The West is the mixtape’s penultimate track. It’s a searing narrative on what life is like in his hometown of Montego Bay: violence, poverty and corruption of the state and its arms. You sense Allen has placed this track near the end as a stark reminder that despite dreams, success and love, the often horrific reality of life in the system we live under is never too far away. The track is made all the more poignant because his cousin was shot there recently. He appears on the interlude First Call, which plays after The West, to discuss this.
But The West also serves as an analogy for life under capitalism around the world.

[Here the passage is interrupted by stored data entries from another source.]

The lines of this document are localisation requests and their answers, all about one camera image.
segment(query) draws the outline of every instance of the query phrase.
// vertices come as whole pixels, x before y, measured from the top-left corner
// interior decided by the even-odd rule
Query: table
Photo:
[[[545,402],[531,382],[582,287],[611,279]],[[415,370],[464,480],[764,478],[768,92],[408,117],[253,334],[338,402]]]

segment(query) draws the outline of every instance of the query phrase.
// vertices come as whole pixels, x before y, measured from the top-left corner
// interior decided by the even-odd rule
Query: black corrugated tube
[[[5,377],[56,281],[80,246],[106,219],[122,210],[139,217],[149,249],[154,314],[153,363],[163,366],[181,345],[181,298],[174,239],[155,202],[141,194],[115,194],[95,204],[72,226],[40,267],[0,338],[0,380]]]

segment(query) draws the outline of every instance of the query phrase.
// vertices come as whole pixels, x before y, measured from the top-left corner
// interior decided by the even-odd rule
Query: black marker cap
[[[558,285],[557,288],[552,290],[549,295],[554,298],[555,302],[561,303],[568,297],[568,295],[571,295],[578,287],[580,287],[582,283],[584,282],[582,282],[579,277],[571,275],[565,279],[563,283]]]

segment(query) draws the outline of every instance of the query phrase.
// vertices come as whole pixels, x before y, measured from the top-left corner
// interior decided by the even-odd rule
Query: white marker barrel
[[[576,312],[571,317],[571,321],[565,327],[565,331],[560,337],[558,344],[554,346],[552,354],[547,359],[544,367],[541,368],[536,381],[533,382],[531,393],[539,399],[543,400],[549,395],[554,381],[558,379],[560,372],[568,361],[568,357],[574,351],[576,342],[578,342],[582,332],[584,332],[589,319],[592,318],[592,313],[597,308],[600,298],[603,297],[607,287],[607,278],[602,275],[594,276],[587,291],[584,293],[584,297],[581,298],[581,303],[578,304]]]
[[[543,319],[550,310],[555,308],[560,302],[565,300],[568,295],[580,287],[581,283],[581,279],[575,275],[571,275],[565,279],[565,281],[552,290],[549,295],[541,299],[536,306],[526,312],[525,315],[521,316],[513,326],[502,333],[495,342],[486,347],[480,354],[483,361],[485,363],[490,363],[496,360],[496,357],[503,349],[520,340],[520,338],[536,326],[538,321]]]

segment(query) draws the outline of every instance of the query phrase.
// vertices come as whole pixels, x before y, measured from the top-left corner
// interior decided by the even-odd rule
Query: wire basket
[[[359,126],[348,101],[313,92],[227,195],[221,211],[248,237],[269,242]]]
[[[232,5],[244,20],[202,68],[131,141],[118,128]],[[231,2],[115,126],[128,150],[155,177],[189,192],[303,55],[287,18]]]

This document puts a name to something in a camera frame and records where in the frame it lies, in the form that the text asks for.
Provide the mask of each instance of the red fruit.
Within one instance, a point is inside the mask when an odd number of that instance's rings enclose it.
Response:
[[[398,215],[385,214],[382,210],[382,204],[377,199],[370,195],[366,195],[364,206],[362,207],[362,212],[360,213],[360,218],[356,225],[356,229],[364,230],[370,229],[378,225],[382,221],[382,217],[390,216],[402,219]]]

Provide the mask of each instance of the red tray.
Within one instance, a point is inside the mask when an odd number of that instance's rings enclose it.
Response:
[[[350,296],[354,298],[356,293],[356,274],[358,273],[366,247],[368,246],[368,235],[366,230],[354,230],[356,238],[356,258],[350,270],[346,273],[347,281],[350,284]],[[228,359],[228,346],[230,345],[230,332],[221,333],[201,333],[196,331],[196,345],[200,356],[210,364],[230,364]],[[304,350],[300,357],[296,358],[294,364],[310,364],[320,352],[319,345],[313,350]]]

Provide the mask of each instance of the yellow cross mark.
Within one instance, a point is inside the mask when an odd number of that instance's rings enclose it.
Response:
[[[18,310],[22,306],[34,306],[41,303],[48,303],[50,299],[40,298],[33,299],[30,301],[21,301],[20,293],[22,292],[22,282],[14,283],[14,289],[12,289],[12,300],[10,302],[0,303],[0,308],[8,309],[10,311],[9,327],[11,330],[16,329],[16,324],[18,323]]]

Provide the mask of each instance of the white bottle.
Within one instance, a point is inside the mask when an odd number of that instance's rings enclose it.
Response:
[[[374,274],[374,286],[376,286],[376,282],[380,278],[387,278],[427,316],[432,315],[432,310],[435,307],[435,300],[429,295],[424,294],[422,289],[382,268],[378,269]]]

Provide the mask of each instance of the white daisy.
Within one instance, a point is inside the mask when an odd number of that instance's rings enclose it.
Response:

Finally, Allen juxtaposes this misery by bringing Indie Me Name full circle to its last track, The Prayer. A rich, delicate ode to his spiritual father, it again shows Allen’s ability to produce a restrained yet powerful vocal. But moreover, it completes the story he tells throughout the record, showing that in spite of everything, none of it for him, from his Dreams to surviving in The West, would be possible without his faith.
It’s this complete picture which perhaps sums up the mixtape.
A genius move
Allen has struck a perfect, intricate balance with Indie Me Name. Musically diverse, it gives dazzling glimpses into his songwriting abilities and eclectic mind. Vocally sublime, the mixtape effortlessly showcases his soaring yet delicate timbre, impressive range and dexterity. Lyrically and soulfully profound, Allen has woven together the sum of his experiences and presented them to the listener as a wholly accessible yet transfixing package.
But Indie Me Name is more than that. It is a genius move on Allen’s part. Because in its final flourish, The Prayer, he hints at what’s to come. Lulling the listener into a false sense of glorious security, he has teased you musically and spiritually, probably without you even realising. Because Indie Me Name is merely the introduction to this artist’s extraordinary ability, with an album set to drop in the near future. It’s a taster, even though it feels like his seminal work. So, if the best is yet to come, Allen is headed for truly remarkable heights.